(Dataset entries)
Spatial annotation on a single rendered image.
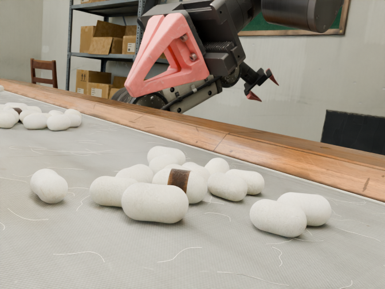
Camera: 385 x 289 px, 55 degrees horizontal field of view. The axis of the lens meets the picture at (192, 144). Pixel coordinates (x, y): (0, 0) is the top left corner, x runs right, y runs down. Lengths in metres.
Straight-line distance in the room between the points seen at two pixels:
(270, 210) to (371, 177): 0.16
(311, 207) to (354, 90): 2.16
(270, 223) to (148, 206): 0.07
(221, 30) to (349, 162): 0.17
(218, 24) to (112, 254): 0.24
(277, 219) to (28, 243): 0.13
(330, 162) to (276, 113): 2.23
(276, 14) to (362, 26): 2.05
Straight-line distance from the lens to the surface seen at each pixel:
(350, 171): 0.37
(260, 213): 0.21
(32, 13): 5.47
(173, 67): 0.38
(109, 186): 0.23
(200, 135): 0.48
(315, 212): 0.24
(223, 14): 0.34
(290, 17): 0.38
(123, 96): 0.97
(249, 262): 0.19
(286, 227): 0.21
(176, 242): 0.19
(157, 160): 0.30
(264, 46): 2.71
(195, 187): 0.24
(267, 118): 2.64
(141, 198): 0.20
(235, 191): 0.26
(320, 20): 0.38
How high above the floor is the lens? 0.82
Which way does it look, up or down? 9 degrees down
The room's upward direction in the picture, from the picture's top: 6 degrees clockwise

Directions »
The reply should hold the lines from the top of the records through the line containing "(221, 30) to (349, 162): 0.17", reproduced exactly, and no pictures.

Exercise result »
Spatial annotation on a single rendered image.
Camera: 385 x 289 px, 55 degrees horizontal field of view. The axis of the lens meets the picture at (192, 144). Pixel coordinates (x, y): (0, 0) is the top left corner, x runs right, y runs down. Lengths in metres.
Straight-line distance in the room between the points seen at two pixels:
(270, 210) to (371, 177): 0.16
(311, 207) to (354, 90): 2.16
(270, 223) to (148, 206): 0.07
(221, 30) to (349, 162): 0.17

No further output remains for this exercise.